Friday, 6 November 2015

IPMAN Cautions Members against Flouting Government’s Petrol Price

By Chineme Okafor in Abuja

The President of factional Independent Petroleum Marketers Association of Nigeria (IPMAN), Chinedu Okoronkwo urged its members on Thursday to buy and sell petroleum products at government-regulated prices to avoid incurring avoidable regulatory penalties from the Department of Petroleum Resources (DPR) and other related
government agencies.

Okoronkwo, who spoke to journalists at the end of IPMAN’s Central Working Committee meeting in Abuja said it was critical that products are made available to IPMAN members to ensure that scarcity of the fuel is avoided as well as its members selling to consumers at the right price.

He called for the federal government’s intervention in its members’ demand for access to private and government operated depots to procure petrol, adding that some of its members are yet to obtain products from some depots four months after payments have been made.

According to him: “In our CWC today we got complaints about harassment from government agencies especially Department of Petroleum Resources (DPR), and we have advised our members to comply with government approved rates.

“We are not going to encourage selling above government approved pump price.

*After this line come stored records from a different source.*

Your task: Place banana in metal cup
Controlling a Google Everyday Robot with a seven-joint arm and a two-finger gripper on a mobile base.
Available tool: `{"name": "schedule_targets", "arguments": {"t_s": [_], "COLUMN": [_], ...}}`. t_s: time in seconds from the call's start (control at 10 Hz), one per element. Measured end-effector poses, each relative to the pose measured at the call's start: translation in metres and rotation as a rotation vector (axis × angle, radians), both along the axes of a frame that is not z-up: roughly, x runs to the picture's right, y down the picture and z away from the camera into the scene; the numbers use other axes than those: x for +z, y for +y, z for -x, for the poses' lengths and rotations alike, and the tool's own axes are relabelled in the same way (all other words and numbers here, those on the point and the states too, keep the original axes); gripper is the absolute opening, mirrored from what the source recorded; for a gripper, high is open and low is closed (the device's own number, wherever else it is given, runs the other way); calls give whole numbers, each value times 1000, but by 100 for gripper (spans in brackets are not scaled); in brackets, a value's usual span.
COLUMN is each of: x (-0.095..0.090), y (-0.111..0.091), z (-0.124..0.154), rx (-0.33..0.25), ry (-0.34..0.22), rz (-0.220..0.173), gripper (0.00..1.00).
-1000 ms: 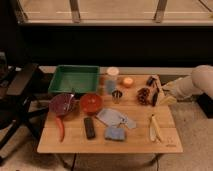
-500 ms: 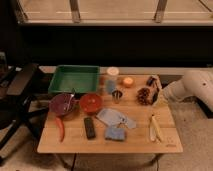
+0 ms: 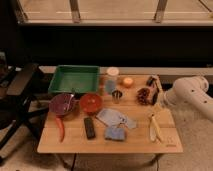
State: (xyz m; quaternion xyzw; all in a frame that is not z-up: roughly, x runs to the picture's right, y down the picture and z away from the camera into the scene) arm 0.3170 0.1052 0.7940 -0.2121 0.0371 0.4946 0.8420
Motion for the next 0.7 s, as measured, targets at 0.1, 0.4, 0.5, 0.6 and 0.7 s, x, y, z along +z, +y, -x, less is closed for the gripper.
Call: {"name": "schedule_targets", "arguments": {"t_s": [0.1,0.4,0.5,0.6,0.7], "x": [0,4,13,22,33], "y": [-2,1,11,19,32], "z": [1,-5,-8,-12,-17], "rx": [2,-14,3,19,43], "ry": [-3,0,14,24,37], "rz": [-1,52,86,111,149], "gripper": [64,64,64,64,64]}}
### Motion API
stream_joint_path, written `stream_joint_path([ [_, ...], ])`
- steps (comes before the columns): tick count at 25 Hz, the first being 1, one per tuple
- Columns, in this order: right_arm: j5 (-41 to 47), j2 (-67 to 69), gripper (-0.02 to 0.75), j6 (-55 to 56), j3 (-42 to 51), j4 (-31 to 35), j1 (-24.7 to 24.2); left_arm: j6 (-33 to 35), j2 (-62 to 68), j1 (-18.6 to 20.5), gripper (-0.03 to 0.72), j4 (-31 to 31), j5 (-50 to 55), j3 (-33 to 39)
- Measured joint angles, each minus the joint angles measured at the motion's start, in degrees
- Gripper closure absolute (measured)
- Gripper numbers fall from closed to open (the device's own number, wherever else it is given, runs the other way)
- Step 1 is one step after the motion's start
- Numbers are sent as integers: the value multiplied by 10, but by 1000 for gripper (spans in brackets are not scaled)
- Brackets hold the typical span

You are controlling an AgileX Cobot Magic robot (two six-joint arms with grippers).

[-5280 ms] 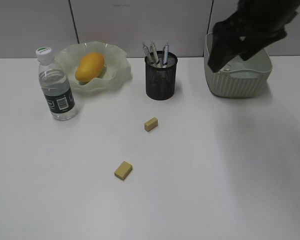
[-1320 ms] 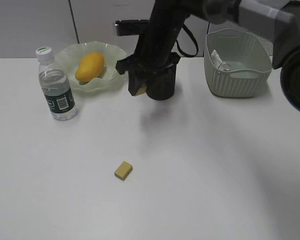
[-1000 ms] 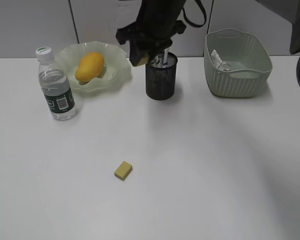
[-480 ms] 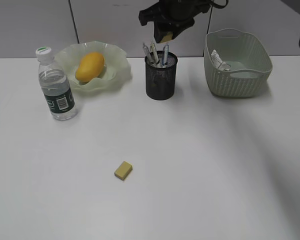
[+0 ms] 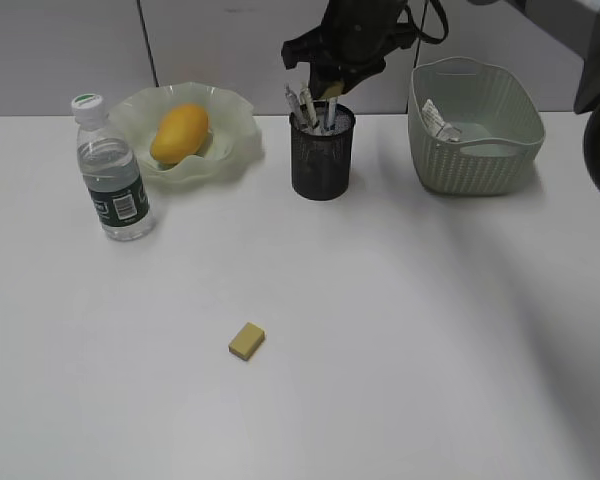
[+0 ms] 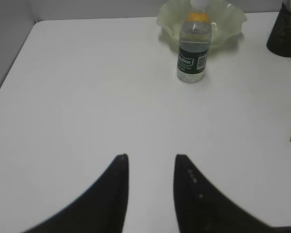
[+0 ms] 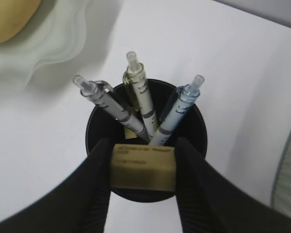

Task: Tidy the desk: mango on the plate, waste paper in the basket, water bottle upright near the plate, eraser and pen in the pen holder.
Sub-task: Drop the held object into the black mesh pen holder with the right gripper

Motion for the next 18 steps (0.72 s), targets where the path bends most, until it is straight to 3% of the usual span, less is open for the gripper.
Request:
stream_joint_path([
  [18, -36, 27, 424, 0, 0, 6, 0, 0, 0, 0, 442, 0, 0, 0],
])
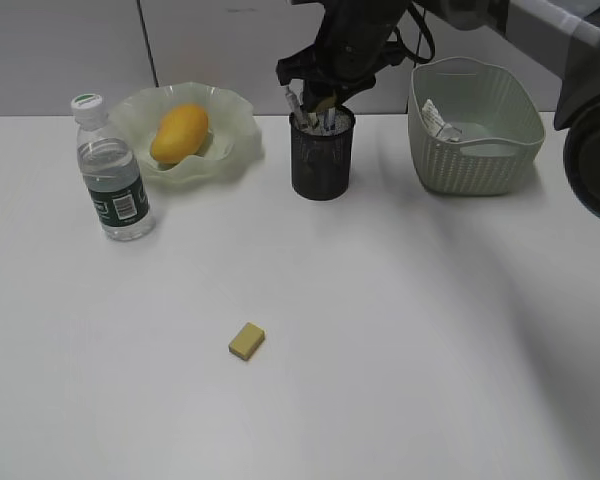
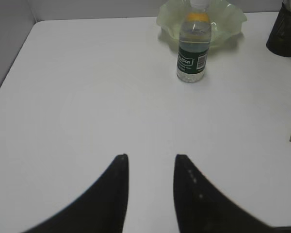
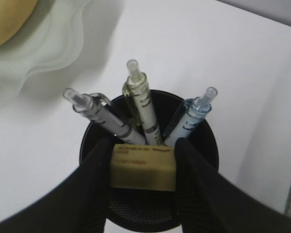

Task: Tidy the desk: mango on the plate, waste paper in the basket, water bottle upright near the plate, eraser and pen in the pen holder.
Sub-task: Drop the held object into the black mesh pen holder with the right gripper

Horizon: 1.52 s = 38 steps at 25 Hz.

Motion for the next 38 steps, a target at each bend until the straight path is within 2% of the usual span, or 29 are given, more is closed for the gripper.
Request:
stream_joint_path([
  [24, -2, 11, 420, 0, 0, -3, 0, 1, 0, 0, 442, 0, 0, 0],
  [27, -2, 11, 373, 0, 0, -3, 0, 1, 0, 0, 442, 0, 0, 0],
  [32, -1, 11, 227, 0, 0, -2, 0, 1, 0, 0, 442, 0, 0, 0],
  [35, 1, 11, 187, 0, 0, -2, 0, 1, 0, 0, 442, 0, 0, 0],
  [38, 6, 11, 179, 1, 0, -2, 0, 1, 0, 0, 442, 0, 0, 0],
])
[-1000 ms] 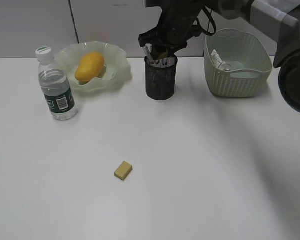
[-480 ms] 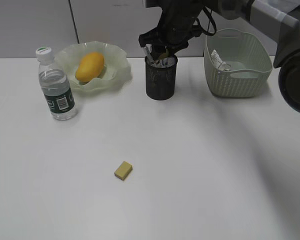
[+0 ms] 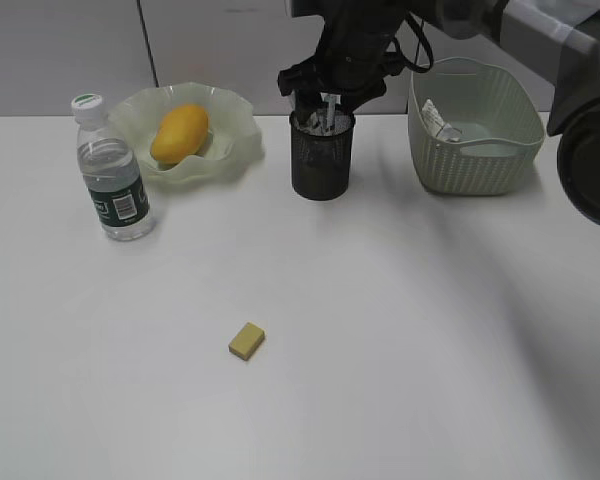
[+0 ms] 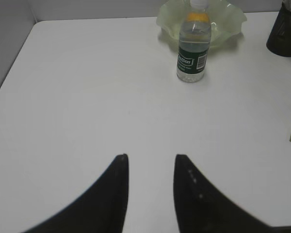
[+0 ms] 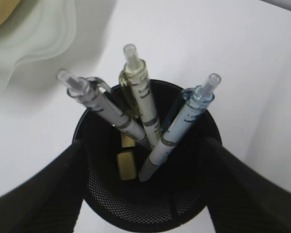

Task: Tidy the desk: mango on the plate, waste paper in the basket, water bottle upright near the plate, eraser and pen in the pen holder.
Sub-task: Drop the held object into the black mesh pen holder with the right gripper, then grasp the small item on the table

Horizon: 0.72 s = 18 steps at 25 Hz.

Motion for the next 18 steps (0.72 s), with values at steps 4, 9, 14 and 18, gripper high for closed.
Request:
stream_joint_path([
  [4, 30, -12, 175, 0, 0, 0, 0, 0, 0, 0, 442, 0, 0, 0],
  [9, 93, -55, 174, 0, -2, 0, 0, 0, 0, 0, 442, 0, 0, 0],
  [14, 123, -94, 174, 1, -4, 22, 0, 0, 0, 0, 442, 0, 0, 0],
  [18, 125, -121, 175, 16, -4, 40, 0, 0, 0, 0, 442, 0, 0, 0],
])
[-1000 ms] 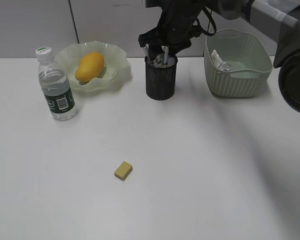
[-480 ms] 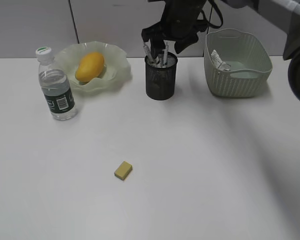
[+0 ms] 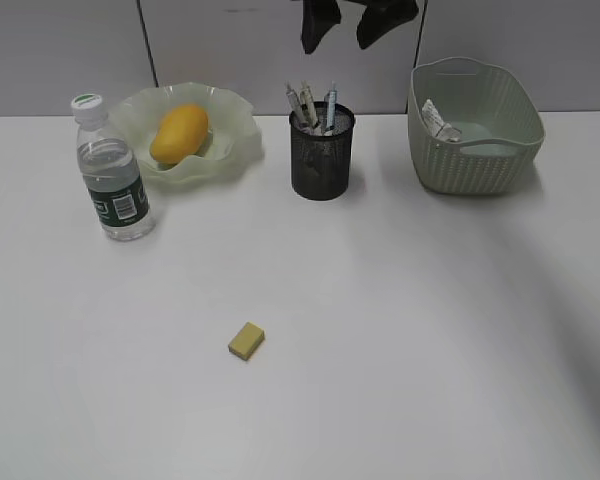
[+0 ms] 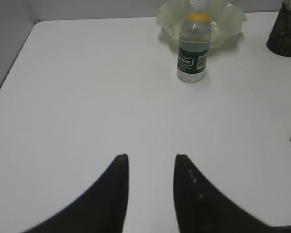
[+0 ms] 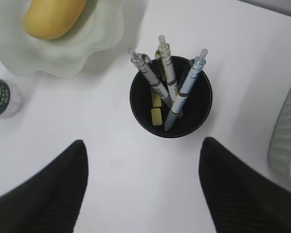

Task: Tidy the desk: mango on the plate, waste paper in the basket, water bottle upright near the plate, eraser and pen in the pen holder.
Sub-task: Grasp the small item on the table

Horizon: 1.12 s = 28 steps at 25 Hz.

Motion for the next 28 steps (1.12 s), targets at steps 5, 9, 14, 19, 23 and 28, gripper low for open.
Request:
stream_joint_path([
  [5, 1, -39, 223, 8, 2, -17, -11, 0, 0, 0, 442, 0, 0, 0],
  [9, 1, -71, 239, 17, 26, -45, -48, 0, 0, 0, 442, 0, 0, 0],
  [14, 1, -117, 240, 19, 85, -96, -98, 0, 0, 0, 442, 0, 0, 0],
  [19, 1, -168, 241, 19, 158, -106, -130, 0, 0, 0, 442, 0, 0, 0],
  [23, 1, -213, 241, 18, 232, -104, -158, 0, 0, 0, 442, 0, 0, 0],
  [28, 2, -251, 242, 9, 285, -105, -175, 0, 0, 0, 442, 0, 0, 0],
])
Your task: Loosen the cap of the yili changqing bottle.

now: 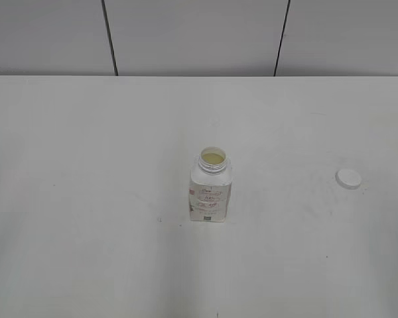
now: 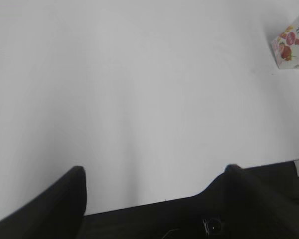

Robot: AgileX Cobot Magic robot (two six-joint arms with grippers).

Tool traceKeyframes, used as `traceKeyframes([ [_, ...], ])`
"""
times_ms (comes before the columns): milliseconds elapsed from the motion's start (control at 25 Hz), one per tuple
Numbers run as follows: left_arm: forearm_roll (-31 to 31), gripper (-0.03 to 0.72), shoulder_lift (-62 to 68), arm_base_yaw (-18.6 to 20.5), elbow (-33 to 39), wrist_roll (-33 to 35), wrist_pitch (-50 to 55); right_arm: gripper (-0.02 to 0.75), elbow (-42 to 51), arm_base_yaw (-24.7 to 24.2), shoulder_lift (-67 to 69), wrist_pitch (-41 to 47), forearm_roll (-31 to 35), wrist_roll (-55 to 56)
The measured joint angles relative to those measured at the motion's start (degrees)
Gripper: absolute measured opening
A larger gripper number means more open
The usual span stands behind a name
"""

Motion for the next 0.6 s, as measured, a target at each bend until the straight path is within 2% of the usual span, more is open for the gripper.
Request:
traceKeyframes([
  [280, 0.00, 0.512, -14.45, 0.00, 1.93, 0.45, -0.64, 0.577, 0.18, 0.00, -7.69, 0.05, -0.11, -1.61],
  [400, -0.21, 0.510, -15.52, 0.00, 2.49, 0.83, -2.37, 0.577, 0.18, 0.00, -7.75, 0.05, -0.04, -2.03],
  [600, -4.10, 0.510, -15.52, 0.00, 4.18, 4.68, -5.93, 0.577, 1.25, 0.00, -7.75, -2.90, -0.72, -2.26],
])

I want o also use this opportunity to implore government to also talk to the private depot owners to sell the products at a price that our members can access. It takes two to move forward.”

He further said that: “Government is doing everything to solve the problem and the duty is on everybody to work assiduously to ensure that all the citizenry of this nation access this product at the price that is approved.

“We have said to our members, don’t go and sell at a price that would attract the wrought of government. Government has their template and everything, buy at that rate where you can sell within the given rate of N87/litre.”

Okoronkwo equally explained that the meeting dealt extensively on the fuel situation in the country, “Because you can see that a lot of queues are forming already at the filling stations and it is as a result of not getting enough products from private and government depots.”

“Some of our members have paid for over four months without getting the products at government depots and some of our members borrowed these monies from the bank. But we have told them to buy and sell only at government approved price,” he added.